About to plunge into my last week at Newcastle University, it’s safe to say the nostalgia has hit me all at once and I’m once again overcome with the all-consuming dread – what the hell am I going to do with my life? Where the hell has three years gone? Is this really goodbye?
Unlike your classic love affair, I was not infatuated from the off. This has been a slow burner, a gradual culmination of appreciation for everything this city offers: its transitional campus; its green spots amongst the grey; its surplus of culture wherever you look. Boy does this city have a lot to offer, and often it’s just a case of looking up.
Studying English Literature and Creative Writing has been the tipping point from a flirty affair into a full-blown romance. Not only has the Literature side exposed me to a whole host of writers I would never have come across myself, the theory has also enhanced my capabilities as a critical thinker. I find myself unable to watch a film, read a book or even leisurely peruse the pages of Vogue without my mind screaming ‘Hey, there’s something deeper going on in this discourse!’ now. My degree has made me more aware of social groups, history, politics – as well as enhancing my passion for writing.

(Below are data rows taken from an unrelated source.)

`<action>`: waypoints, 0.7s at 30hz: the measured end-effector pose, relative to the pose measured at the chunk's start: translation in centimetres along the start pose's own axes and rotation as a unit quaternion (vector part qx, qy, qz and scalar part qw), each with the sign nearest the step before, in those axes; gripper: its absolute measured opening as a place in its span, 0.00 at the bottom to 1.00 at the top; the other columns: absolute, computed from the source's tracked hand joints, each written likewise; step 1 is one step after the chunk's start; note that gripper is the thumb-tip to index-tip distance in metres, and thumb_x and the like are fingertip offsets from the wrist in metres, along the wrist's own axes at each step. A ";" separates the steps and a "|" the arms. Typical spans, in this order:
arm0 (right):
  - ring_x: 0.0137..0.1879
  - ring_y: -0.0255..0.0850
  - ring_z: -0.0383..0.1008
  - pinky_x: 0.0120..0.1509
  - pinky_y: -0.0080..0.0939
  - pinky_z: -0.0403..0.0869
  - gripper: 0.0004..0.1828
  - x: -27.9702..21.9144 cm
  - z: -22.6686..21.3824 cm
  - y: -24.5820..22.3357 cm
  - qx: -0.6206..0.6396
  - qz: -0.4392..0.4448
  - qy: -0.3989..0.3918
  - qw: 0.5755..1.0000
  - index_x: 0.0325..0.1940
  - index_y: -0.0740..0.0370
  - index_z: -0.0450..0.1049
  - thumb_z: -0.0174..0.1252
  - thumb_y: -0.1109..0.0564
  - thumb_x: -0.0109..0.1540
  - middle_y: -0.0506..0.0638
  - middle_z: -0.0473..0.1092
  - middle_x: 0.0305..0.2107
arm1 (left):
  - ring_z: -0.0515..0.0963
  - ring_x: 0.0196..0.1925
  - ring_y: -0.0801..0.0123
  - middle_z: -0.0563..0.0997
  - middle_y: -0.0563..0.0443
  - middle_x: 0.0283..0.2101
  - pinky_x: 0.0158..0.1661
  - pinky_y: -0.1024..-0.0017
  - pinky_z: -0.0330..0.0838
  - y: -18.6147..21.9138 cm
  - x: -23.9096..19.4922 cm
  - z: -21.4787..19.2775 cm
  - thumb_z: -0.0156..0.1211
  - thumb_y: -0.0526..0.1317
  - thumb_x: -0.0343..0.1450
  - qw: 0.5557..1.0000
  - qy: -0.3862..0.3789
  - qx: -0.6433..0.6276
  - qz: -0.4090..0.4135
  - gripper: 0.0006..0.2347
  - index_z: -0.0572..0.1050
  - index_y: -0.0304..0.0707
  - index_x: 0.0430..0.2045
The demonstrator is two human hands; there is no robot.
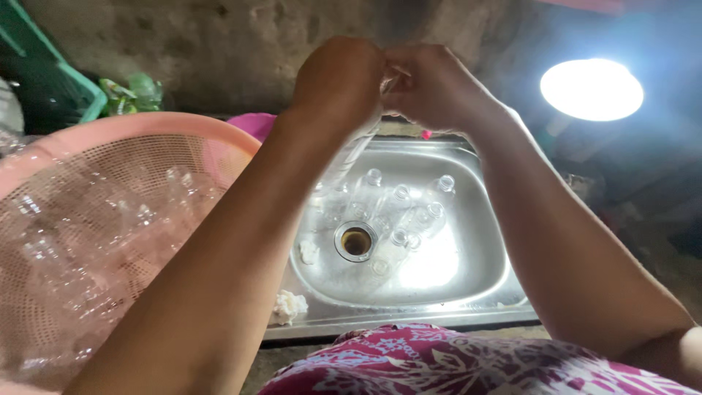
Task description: The person washes multiple small clear glass jars in a kitchen sink using a pink cloth and running water. They rinse each jar, wipe it with the cloth, and place it in the sink. The cloth is rinsed and wrung out periodically.
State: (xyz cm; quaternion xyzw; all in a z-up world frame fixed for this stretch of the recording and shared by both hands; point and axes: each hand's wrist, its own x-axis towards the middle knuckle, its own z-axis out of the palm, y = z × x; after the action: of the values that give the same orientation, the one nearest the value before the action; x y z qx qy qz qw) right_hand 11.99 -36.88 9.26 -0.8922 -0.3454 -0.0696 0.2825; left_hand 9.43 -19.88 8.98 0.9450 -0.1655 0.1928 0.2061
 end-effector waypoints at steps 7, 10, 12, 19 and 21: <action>0.45 0.41 0.81 0.50 0.42 0.78 0.22 -1.4 1.7 4.0 -0.020 0.023 -0.030 0.999 0.58 0.56 0.77 0.65 0.62 0.58 0.52 0.80 0.44 | 0.84 0.42 0.50 0.84 0.38 0.38 0.44 0.55 0.78 0.1 0.8 5.1 0.70 0.32 0.60 0.998 -0.059 0.017 -0.029 0.12 0.84 0.44 0.35; 0.46 0.44 0.81 0.52 0.44 0.78 0.19 -1.5 4.3 5.5 -0.025 0.045 -0.073 0.996 0.52 0.57 0.80 0.67 0.59 0.57 0.54 0.80 0.43 | 0.84 0.43 0.48 0.83 0.34 0.39 0.47 0.56 0.77 -1.2 -0.3 7.7 0.72 0.38 0.63 0.990 -0.129 0.055 -0.017 0.11 0.83 0.35 0.36; 0.44 0.46 0.82 0.50 0.47 0.79 0.20 -2.6 6.5 6.6 -0.053 0.090 -0.090 0.990 0.52 0.56 0.80 0.65 0.60 0.55 0.57 0.79 0.40 | 0.85 0.43 0.49 0.83 0.33 0.39 0.47 0.56 0.78 -1.8 -1.9 9.8 0.66 0.43 0.71 0.990 -0.135 0.007 -0.051 0.11 0.82 0.31 0.35; 0.45 0.56 0.80 0.52 0.51 0.77 0.16 -5.5 15.6 10.1 -0.105 0.067 -0.155 0.980 0.49 0.57 0.80 0.65 0.53 0.58 0.60 0.78 0.38 | 0.84 0.47 0.48 0.83 0.32 0.44 0.50 0.57 0.77 -3.5 -7.0 14.7 0.63 0.40 0.71 0.951 -0.261 -0.015 -0.162 0.10 0.81 0.31 0.39; 0.46 0.57 0.79 0.51 0.52 0.77 0.18 -6.5 17.9 11.0 -0.070 0.120 -0.165 0.977 0.51 0.56 0.79 0.64 0.51 0.59 0.60 0.77 0.41 | 0.84 0.49 0.47 0.82 0.32 0.45 0.50 0.57 0.77 -3.8 -8.2 15.6 0.62 0.38 0.70 0.939 -0.285 -0.022 -0.193 0.10 0.81 0.31 0.40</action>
State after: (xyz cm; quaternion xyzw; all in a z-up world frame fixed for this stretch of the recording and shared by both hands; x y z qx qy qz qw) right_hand 13.07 -37.38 -12.68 -0.9438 -0.2720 0.0888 0.1653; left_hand 8.40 -21.77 -8.91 0.9692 -0.0359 -0.1321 0.2047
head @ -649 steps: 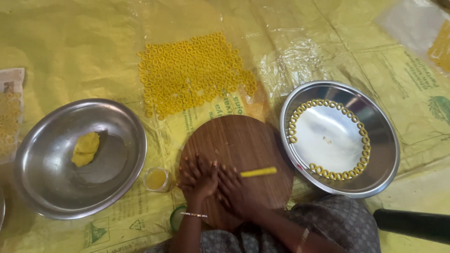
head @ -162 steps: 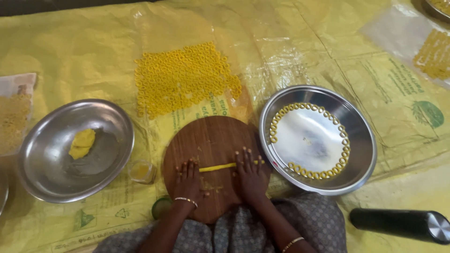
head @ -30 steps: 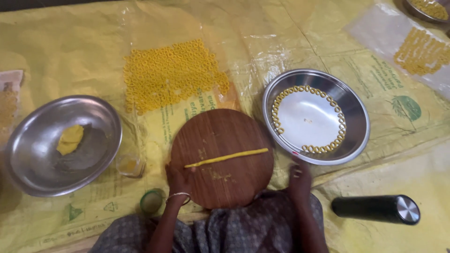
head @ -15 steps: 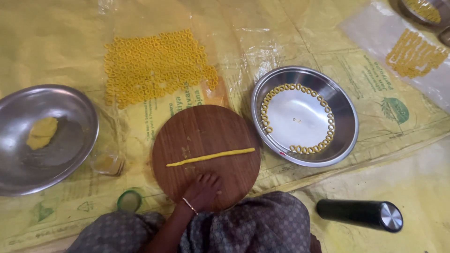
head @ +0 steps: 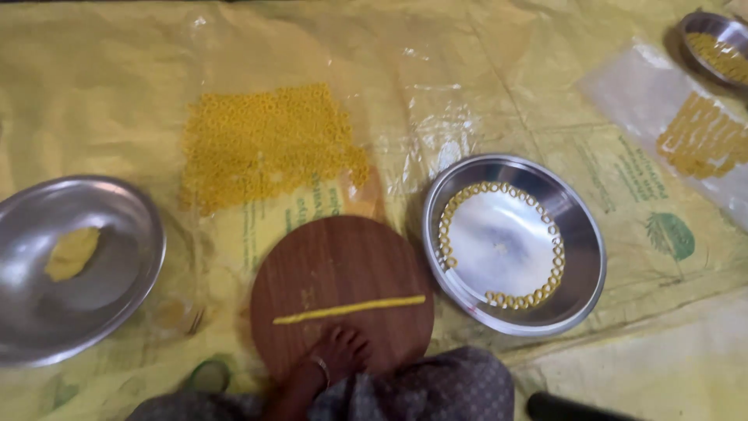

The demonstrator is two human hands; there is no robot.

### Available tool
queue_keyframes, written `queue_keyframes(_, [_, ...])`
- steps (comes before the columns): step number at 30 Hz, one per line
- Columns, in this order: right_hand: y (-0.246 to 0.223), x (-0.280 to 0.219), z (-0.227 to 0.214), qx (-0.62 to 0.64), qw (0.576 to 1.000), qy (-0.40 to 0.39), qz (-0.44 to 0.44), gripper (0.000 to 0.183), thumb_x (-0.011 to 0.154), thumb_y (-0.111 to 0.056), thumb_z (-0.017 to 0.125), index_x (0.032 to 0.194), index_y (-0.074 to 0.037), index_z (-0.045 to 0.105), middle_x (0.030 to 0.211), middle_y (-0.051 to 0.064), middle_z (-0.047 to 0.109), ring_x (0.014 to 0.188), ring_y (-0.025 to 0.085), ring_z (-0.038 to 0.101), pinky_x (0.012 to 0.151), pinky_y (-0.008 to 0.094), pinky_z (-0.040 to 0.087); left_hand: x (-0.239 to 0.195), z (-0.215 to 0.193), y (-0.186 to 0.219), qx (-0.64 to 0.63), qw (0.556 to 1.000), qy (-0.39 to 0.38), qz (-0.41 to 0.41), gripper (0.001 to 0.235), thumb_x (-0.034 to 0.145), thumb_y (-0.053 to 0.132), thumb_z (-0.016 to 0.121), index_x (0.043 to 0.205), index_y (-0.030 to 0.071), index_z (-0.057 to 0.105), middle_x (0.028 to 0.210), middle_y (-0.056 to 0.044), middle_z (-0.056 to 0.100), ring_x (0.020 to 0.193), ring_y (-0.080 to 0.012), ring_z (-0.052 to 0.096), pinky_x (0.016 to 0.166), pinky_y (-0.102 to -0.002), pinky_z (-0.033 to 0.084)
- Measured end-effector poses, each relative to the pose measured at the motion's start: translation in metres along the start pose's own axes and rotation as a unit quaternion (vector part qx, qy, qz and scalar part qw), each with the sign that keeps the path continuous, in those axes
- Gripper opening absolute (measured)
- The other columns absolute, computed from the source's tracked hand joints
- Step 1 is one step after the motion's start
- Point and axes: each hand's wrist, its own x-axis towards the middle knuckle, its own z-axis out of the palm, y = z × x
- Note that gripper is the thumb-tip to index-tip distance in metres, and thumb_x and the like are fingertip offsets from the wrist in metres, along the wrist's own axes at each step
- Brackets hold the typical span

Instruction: The person rolls yellow dough into thin ropes on a wooden board, then pinches off small segments and forms them into rings. The finished rings are placed into a metal tray in a circular pattern. The person repeats this process throughout the clip.

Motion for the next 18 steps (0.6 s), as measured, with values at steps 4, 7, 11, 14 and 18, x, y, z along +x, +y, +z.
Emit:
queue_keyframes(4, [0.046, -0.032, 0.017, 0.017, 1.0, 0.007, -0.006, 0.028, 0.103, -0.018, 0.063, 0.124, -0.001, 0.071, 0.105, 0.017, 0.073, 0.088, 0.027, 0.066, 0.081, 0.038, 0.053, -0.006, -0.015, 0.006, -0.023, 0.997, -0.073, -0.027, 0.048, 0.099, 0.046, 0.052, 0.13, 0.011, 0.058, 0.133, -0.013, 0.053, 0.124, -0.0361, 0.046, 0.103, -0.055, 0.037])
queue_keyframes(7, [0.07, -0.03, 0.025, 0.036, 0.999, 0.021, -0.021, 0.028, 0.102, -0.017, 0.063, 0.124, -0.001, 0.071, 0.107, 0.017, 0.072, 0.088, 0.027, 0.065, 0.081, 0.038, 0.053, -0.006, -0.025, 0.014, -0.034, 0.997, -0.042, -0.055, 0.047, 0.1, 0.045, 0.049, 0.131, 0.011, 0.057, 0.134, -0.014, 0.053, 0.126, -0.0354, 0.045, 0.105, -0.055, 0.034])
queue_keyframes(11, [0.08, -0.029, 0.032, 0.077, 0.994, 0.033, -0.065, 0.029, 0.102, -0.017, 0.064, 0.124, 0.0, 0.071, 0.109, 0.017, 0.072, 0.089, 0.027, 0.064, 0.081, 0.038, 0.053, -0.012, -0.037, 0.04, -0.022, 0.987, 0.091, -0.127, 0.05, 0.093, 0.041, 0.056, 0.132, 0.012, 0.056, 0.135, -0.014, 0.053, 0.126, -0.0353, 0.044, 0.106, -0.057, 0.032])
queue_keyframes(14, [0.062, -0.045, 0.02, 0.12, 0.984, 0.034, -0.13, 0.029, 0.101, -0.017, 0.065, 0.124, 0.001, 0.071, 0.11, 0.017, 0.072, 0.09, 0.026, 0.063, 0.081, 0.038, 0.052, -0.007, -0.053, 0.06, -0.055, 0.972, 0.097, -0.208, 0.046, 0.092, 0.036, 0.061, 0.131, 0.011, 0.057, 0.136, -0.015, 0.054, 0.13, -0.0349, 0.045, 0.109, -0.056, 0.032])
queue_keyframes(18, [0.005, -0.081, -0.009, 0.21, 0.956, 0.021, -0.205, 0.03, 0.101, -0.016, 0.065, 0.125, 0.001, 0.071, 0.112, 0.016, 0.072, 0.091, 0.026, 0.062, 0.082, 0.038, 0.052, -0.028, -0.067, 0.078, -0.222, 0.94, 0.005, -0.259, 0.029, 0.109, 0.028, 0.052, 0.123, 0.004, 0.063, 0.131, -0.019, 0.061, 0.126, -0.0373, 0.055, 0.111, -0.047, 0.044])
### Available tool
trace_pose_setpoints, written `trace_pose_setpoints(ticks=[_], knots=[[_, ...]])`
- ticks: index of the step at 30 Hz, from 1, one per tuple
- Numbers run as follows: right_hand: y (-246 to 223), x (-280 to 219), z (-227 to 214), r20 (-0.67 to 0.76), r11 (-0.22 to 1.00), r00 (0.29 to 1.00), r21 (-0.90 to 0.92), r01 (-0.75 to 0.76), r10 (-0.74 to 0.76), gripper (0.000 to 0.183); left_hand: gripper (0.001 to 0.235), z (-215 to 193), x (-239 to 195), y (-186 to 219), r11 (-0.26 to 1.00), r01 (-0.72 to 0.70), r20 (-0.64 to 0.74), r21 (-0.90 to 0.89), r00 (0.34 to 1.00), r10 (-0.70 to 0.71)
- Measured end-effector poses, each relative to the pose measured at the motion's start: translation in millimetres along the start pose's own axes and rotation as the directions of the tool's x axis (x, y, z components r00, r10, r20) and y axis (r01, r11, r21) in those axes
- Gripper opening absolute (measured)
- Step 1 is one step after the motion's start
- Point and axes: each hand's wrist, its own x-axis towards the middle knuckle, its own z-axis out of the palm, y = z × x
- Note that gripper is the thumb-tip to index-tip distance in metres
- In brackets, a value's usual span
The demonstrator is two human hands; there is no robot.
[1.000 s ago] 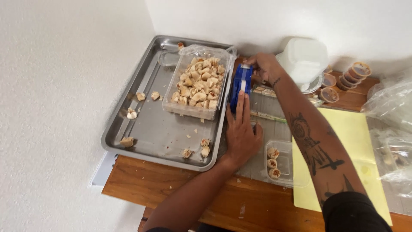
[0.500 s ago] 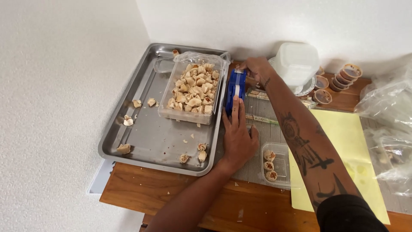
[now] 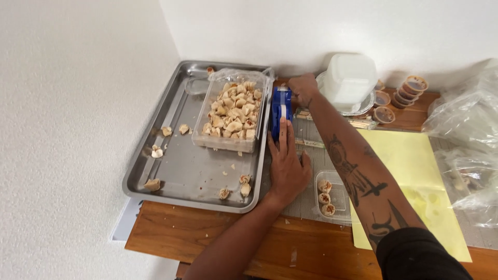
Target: The person places small folded food items into a clear plastic container, adds a pair of disposable chopsticks, and then places a small cup of sauce into the container. The person then seals the container with a lid.
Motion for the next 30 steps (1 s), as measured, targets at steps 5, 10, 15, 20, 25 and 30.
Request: trace_pose_setpoints(ticks=[5, 10, 15, 20, 25, 30], knots=[[-11, -26, -29, -0.041, 0.947, 0.999, 0.318, 0.033, -0.021, 0.016, 0.075, 2, 2, -5, 0.999, -0.029, -0.011, -0.039, 1.0, 0.029], [-46, -140, -134, 0.14, 0.338, 0.988, 0.929, -0.154, 0.066, 0.027, 0.073, 0, -1, -12, 0.994, -0.002, 0.067, -0.111, 0.998, 0.01], [-43, -246, -172, 0.062, 0.671, 0.978, 0.736, 0.09, -0.2, 0.051, 0.057, -4, -12, -19, 0.938, 0.049, -0.022, -0.342, 0.998, -0.06], [-8, -303, -156, -0.071, 0.444, 0.964, 0.877, 0.183, -0.258, 0.041, 0.066, -8, -21, -26, 0.97, -0.002, 0.076, -0.241, 0.997, 0.02], [28, -334, -146, -0.071, 0.244, 0.955, 0.959, 0.144, -0.287, 0.038, 0.073, -2, -25, -24, 0.99, -0.137, 0.233, 0.034, 0.964, 0.126], [44, -348, -151, -0.032, 0.138, 0.953, 0.987, 0.077, -0.302, 0.044, 0.06, 13, -31, -37, 0.96, -0.164, 0.325, 0.225, 0.942, 0.085]])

Some of my finest accomplishments have come in third year and, in a way, I’m sad I didn’t act on my initiatives sooner. Joining the Courier as Lifestyle Editor has been so rewarding – our section can even boast winning section of the year – but more importantly, it’s developed my passion for Editing (as well as writing), motivated me to pursue my career goals (regardless of the long hours) and has introduced me to a whole host of young, inspiring journalists that I can’t wait to work alongside in the future.
That’s not to say University hasn’t had its tough points. Grieving a friend in Fresher’s week, struggling to settle in and forcing myself to leave the confines of my room when socialising was the last thing I wanted to do were difficult moments to contend with.
But these were the moments that taught me to find comfort in what makes me happy, as well as turning to others when all I needed was that reassuring hug that told me everything will be okay.
Of course, these are the friends that will lift you up when you’re having an off-day; they’re the friends who will remind you of your self-worth when an irrelevant boy makes a snide remark; they’re the friends who will become more than friends, they’ll become your family away from home. I’m lucky to say these are the people that have made me fall in love with Newcastle. So, to you my friends, I raise a toast for every Bridget Jones conundrum we’ve shared, every drunken takeaway we’ve devoured together and every tear we’ve shed together (through stress or laughter).
Newcastle, we’ve had a blast, and it seems as though I’m soft for you. It seems as though you’ve worked your magic on me and that I might just remain up here for a Journalism Masters.
That’s the problem, I’m just not ready to close the book on our love affair yet. Masters or no masters, then, I hope you’ll always welcome me home with your arms flung open, blueberry treble in hand, in an attempt to say: ‘Welcome home. It’s been too long.’